However, what is new since the last influenza season is incremental progress in opening the data on oseltamivir. As has been detailed extensively on the BMJ Tamiflu campaign, substantial doubts remain regarding the effectiveness and utility of broad use of oseltamivir for seasonal influenza.³ Independent investigators from The Cochrane Collaboration have persistently campaigned for Roche, manufacturer of oseltamivir, to provide access to full trial reports, including several early trials for which no data have been released. The overwhelming concern from this group of investigators is the data currently available for review incompletely describe the adverse effects of neuraminidase inhibitors and the quality of reporting of complications is low. Extensive meetings between the Cochrane group, Roche, and another Roche-funded reanalysis group have resulted in additional data available for analysis.

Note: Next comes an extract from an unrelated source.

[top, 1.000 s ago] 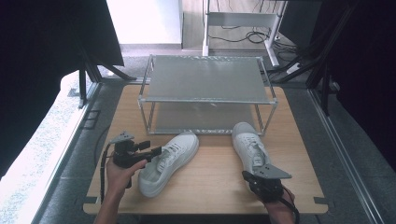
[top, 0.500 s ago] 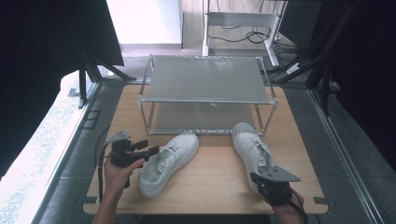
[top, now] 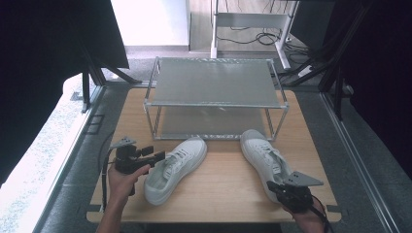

The first such updated publication provides a mixed picture regarding the utility of oseltamivir. The authors report that oseltamivir use in symptomatic adults reduced average symptom duration from 7 to 6.3 days and that use of oseltamivir as influenza prophylaxis reduced risk of influenza transmission at a rate of one case prevented for every 33 treated. However, the use of oseltamivir did not exhibit a significant effect reducing subsequent influenza complications or hospitalizations while resulting in an excess of nausea, diarrhea, cardiac adverse events, and neuropsychiatric effects. The Cochrane group concludes the use of oseltamivir for treatment of influenza must consider potential benefits and harms of treatment on an individual patient basis.⁴

The CDC, however, prefers to justify its recommendations mostly on observational data reflecting decreased mortality following treatment with neuraminidase inhibitors.⁵ CDC representatives acknowledge the trials may demonstrate little benefit to use in healthy individuals, but they note high-risk patients are underrepresented and the observational reports from pragmatic use may be more informative for such populations. Unfortunately, many of these observational reports are from investigators funded by Roche, have hotly debated statistical methodology, and are subject to the many biases inherent to such retrospective investigations.⁶

What’s the bottom line? We still don’t have good evidence describing the efficacy of oseltamivir. An otherwise healthy patient with influenza-like symptoms may receive a trivial half-day reduction in symptoms associated with a weeklong illness at the expense of the cost of medication and risk of adverse medication effects. If this season again is primarily H1N1 or a new highly pathogenic strain, it is probably reasonable to offer the drug to high-risk individuals while communicating that the benefits are suspected but unproven. Finally, for hospitalized patients with severe illness, the potential benefits almost certainly outweigh the small incremental costs of oseltamivir relative to those of hospitalization, and observational evidence, flawed as it may be, supports its use.